At the time, Rinehart expressed trepidation about singing harmony for Underwood’s album, as he had “never trained myself to do it. I don’t do it that well. It was definitely a scary thing with her. Probably the scariest thing is when we did a live capture at the Ryman. I told my wife, ‘If I can come out on the Ryman stage and sing harmony with Carrie Underwood, I can probably do most things in music.’ So, it gave me a lot of confidence, honestly. I think it’ll keep me from being quite as nervous in the future.”

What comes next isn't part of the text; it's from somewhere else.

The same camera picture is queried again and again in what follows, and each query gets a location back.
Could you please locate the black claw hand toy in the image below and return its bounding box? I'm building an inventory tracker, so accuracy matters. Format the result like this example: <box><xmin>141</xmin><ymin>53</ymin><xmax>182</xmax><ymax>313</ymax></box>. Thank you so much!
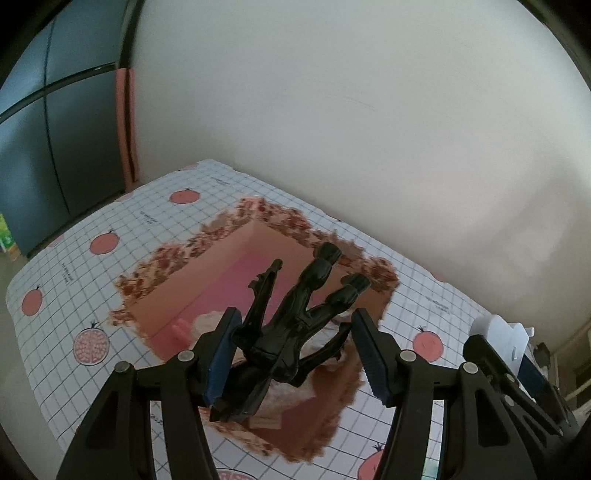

What’s as evident with Into the Mystery is the heart and passion coursing throughout 12 songs. Rinehart’s willingness to peel back the layers and simply be vulnerable is mesmerizing. “Vulnerability is the thing that works for our band. Growing up southern, in a really small town, we had such a limited experience in life. I always felt like emotions are what connected us to the rest of the world. When we first started touring and were on the west coast, people had nothing in common with us, except for the fact that we’re going through the same feelings and navigating life as a human. I think that probably is what inspired a lot of this record.

“I give a lot of credit to the band for being open to that. It certainly wasn’t one of those records where we were gonna have 10 single hits on it,” he says, “and we weren’t necessarily swinging for the fences. It was really more about the truest story we can tell right now.”